Objective: Depression and anxiety symptoms are commonly observed among clinical populations, especially among women and maltreated individuals. Few investigations have, however, assessed the existence of distinct symptoms trajectories among clinical populations and how these relate to childhood maltreatment, sex differences, and stress physiology indexed by hair cortisol concentrations (HCCs). The current study a) identified distinct depression and anxious trajectories in a sample of psychiatric inpatients followed up prospectively from their admission to a psychiatric emergency service, and b) examined whether HCC, childhood maltreatment, and sex independently and jointly predict these trajectories.
Methods: Adult inpatients (n = 402; 55% women) were recruited upon admission to psychiatric emergency service (T1) during which HCC (reflecting cortisol secretion for the last 3 months), childhood maltreatment, and depression and anxiety symptoms were assessed. Symptoms were reevaluated when patients were discharged from the hospital (T2), admitted to outpatient clinics (T3), and 12 months later or at the end of outpatient treatment (T4).

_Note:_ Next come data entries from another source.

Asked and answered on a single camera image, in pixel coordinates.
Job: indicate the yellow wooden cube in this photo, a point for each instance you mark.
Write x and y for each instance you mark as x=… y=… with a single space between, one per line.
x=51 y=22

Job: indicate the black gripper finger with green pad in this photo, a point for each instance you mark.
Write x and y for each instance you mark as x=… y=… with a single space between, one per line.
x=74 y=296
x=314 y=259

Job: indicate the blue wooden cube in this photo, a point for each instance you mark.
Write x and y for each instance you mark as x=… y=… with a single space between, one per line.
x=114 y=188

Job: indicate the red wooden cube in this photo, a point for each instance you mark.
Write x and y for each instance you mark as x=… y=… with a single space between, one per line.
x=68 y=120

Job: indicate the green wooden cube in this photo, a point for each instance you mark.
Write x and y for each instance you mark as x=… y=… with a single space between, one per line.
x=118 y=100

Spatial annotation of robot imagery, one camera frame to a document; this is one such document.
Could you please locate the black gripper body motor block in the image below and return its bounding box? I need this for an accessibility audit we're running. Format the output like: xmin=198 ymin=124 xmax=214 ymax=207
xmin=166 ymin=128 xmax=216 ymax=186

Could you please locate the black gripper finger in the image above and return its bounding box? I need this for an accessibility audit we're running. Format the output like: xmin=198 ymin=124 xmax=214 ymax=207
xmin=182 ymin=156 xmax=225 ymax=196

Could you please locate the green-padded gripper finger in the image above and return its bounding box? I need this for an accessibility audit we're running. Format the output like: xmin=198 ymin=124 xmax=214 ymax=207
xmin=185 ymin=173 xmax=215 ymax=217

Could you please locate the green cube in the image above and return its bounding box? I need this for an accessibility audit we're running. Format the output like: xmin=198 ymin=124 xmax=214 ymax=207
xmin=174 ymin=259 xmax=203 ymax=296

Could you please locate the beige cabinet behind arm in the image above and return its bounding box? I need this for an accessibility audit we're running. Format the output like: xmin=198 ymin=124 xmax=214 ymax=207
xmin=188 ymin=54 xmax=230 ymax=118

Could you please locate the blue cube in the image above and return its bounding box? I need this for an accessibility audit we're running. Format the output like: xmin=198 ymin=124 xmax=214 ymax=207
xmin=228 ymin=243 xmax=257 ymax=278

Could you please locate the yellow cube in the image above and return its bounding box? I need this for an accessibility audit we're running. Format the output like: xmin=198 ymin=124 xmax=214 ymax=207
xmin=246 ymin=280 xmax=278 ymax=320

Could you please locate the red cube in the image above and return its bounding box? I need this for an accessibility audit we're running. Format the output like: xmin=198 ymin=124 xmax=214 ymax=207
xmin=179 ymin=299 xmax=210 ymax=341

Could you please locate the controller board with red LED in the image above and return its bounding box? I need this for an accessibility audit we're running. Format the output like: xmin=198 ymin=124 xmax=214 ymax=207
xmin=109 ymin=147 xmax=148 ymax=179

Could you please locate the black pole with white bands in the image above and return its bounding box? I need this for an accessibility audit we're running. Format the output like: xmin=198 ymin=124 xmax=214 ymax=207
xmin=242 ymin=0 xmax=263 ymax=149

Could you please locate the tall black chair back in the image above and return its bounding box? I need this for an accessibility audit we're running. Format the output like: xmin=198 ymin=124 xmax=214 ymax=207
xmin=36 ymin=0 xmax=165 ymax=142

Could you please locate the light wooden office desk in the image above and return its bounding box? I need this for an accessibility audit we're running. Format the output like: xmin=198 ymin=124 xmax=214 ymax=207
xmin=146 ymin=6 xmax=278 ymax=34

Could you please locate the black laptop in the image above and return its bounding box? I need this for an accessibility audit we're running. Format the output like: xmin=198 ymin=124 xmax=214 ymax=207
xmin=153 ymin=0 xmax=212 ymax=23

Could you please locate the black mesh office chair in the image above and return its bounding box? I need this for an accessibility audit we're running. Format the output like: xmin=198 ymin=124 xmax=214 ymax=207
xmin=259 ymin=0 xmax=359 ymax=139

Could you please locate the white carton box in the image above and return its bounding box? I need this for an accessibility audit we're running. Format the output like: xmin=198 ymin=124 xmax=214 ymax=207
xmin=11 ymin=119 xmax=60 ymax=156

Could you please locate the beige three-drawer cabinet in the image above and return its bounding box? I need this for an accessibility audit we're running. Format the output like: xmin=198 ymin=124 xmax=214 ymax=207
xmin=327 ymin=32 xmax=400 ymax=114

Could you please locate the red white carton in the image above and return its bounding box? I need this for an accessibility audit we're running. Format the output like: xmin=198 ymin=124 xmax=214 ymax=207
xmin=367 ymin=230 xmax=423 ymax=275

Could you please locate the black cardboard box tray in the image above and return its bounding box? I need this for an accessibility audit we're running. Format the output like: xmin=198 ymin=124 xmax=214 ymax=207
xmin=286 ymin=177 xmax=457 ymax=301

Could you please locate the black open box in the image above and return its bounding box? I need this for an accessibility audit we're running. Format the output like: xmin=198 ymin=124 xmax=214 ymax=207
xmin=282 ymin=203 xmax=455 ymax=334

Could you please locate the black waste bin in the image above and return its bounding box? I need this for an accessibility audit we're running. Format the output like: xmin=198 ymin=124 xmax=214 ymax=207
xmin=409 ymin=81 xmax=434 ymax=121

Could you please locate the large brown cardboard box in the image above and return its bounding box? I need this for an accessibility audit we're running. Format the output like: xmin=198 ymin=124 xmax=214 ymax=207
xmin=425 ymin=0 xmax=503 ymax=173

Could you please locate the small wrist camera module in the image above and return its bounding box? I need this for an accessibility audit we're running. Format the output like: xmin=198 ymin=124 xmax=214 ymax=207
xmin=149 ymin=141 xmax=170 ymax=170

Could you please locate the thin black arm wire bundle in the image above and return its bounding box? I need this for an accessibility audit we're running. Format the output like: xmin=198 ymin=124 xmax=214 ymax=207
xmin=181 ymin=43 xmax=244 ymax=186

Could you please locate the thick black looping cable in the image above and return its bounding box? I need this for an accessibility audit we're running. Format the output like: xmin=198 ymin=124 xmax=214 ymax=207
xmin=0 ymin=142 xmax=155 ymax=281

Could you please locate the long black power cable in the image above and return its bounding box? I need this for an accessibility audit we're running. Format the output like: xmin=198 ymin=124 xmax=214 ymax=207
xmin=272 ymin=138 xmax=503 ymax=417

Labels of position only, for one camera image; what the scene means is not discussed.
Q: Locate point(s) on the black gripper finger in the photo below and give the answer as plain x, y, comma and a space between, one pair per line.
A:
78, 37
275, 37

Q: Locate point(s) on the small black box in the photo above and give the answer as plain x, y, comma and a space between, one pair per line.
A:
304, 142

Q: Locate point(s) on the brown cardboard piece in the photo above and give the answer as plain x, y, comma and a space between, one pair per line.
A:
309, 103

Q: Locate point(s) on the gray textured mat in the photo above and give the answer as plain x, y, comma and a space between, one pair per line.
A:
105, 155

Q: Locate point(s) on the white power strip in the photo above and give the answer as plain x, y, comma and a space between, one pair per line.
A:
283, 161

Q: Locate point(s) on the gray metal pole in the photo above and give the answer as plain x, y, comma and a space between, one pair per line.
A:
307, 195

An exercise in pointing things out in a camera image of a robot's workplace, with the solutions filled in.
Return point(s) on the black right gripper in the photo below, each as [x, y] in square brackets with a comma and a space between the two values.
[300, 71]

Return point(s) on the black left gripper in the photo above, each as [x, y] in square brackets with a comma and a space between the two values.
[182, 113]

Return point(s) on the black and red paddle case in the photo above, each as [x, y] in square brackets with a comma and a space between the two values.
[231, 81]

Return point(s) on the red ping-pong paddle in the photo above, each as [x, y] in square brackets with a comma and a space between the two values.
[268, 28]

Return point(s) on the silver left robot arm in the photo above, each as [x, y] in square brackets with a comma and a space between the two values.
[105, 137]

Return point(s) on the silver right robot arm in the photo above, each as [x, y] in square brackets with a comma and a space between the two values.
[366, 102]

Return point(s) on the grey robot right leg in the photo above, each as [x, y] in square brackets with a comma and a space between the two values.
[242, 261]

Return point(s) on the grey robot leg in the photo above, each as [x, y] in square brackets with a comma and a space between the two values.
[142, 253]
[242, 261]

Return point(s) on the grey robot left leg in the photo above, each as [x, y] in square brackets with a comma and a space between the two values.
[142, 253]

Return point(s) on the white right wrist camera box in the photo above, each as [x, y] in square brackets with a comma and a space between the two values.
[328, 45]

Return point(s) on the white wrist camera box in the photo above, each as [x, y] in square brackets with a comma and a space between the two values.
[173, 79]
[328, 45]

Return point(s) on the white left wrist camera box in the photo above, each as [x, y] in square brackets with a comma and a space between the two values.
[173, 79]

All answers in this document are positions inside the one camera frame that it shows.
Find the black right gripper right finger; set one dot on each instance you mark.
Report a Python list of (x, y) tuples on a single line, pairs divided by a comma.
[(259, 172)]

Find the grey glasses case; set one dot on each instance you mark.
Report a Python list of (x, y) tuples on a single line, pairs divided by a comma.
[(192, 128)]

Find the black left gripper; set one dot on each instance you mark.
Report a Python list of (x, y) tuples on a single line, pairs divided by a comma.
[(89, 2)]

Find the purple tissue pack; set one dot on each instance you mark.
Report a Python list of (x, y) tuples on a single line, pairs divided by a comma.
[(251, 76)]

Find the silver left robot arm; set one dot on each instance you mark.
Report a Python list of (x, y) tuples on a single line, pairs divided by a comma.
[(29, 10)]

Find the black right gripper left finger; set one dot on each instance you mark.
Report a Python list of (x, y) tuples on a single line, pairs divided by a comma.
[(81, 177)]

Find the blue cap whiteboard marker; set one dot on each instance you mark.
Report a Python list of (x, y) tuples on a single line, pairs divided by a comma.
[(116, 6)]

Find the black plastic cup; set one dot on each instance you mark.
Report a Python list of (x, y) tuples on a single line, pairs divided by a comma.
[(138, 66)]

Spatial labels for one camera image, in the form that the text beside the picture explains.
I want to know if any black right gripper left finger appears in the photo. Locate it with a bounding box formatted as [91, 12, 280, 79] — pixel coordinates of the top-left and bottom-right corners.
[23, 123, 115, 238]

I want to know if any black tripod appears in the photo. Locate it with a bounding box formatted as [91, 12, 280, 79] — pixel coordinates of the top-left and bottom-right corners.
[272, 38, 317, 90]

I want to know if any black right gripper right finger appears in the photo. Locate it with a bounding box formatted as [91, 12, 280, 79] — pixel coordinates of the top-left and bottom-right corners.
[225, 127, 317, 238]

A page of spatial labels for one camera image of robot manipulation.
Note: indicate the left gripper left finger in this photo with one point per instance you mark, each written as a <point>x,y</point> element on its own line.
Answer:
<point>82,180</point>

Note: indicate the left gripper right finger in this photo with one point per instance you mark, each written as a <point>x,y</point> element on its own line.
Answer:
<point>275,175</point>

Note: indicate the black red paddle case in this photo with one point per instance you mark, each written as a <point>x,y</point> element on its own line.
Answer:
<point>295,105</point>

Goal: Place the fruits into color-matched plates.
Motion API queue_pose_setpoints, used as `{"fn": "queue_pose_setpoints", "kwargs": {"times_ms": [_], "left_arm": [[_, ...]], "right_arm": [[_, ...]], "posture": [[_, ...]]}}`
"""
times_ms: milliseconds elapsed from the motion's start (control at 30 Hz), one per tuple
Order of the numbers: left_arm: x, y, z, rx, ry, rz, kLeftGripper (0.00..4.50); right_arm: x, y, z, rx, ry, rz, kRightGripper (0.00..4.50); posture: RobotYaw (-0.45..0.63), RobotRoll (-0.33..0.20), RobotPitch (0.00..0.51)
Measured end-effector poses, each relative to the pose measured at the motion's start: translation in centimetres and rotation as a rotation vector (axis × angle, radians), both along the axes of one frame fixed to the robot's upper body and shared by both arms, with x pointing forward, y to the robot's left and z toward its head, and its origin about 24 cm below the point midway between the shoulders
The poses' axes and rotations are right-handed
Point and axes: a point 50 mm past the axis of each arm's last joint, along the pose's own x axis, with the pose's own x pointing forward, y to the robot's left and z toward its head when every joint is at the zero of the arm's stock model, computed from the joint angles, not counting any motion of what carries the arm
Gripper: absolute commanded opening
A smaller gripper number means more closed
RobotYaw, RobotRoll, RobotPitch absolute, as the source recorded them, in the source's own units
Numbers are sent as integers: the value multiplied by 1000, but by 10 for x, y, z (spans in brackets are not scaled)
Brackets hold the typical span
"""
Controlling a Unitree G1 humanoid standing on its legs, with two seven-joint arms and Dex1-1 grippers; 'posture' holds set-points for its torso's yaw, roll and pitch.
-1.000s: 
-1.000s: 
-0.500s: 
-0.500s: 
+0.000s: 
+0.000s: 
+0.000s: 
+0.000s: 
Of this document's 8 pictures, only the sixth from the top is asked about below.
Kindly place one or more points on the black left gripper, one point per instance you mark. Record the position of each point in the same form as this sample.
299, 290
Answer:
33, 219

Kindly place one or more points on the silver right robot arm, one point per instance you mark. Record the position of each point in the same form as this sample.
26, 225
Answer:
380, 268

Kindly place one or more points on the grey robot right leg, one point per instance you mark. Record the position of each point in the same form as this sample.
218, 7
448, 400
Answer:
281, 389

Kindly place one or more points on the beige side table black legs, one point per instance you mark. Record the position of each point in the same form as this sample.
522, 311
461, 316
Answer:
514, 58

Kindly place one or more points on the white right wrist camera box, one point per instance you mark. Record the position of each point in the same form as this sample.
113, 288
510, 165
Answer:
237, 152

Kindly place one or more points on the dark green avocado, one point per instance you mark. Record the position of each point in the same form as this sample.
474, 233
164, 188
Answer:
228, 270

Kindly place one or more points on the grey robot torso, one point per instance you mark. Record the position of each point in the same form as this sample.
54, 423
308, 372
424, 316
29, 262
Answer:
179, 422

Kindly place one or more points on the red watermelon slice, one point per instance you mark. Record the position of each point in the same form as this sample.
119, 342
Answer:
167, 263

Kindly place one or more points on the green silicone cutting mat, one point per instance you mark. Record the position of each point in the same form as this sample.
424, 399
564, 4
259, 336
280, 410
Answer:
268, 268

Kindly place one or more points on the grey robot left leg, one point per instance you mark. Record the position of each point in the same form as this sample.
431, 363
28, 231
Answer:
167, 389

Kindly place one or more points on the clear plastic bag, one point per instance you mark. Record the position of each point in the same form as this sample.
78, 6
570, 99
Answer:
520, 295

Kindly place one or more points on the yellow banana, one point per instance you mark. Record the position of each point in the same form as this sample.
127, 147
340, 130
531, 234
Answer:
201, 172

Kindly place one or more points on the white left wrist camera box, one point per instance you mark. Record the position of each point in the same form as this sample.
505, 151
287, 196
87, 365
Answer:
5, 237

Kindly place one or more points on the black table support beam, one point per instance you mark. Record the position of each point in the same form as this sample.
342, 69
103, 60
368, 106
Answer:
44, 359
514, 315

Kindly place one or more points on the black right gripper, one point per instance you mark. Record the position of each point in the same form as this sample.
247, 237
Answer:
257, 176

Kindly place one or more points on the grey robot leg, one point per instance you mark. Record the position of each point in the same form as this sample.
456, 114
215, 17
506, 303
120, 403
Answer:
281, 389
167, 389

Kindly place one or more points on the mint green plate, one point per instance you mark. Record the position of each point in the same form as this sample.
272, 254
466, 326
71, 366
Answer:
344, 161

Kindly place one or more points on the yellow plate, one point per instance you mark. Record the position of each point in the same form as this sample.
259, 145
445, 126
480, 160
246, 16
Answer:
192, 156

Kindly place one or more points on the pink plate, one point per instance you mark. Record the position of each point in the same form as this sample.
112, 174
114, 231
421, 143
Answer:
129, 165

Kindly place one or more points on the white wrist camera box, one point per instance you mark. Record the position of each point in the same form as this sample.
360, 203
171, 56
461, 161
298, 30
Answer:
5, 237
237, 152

Results: Three trajectories were identified for depression and anxiety symptoms. Among men, higher HCC predicted higher odds of evincing chronic depressive symptoms compared with a low stable trajectory (odds ratio [OR] = 3.46, 95% confidence interval [CI] = 1.43-8.40). Greater childhood maltreatment among men predicted higher chances of exhibiting chronic anxious symptoms than the low stable (OR = 1.47, 95% CI = 1.07-2.02) and the high decreasing trajectories (OR = 0.70, 95% CI = 0.51-0.95). Opposite findings were noted for women.
Conclusions: Childhood maltreatment and HCC should be further investigated as predictors of anxious and depressive trajectories, during which sex-specific associations ought to be considered.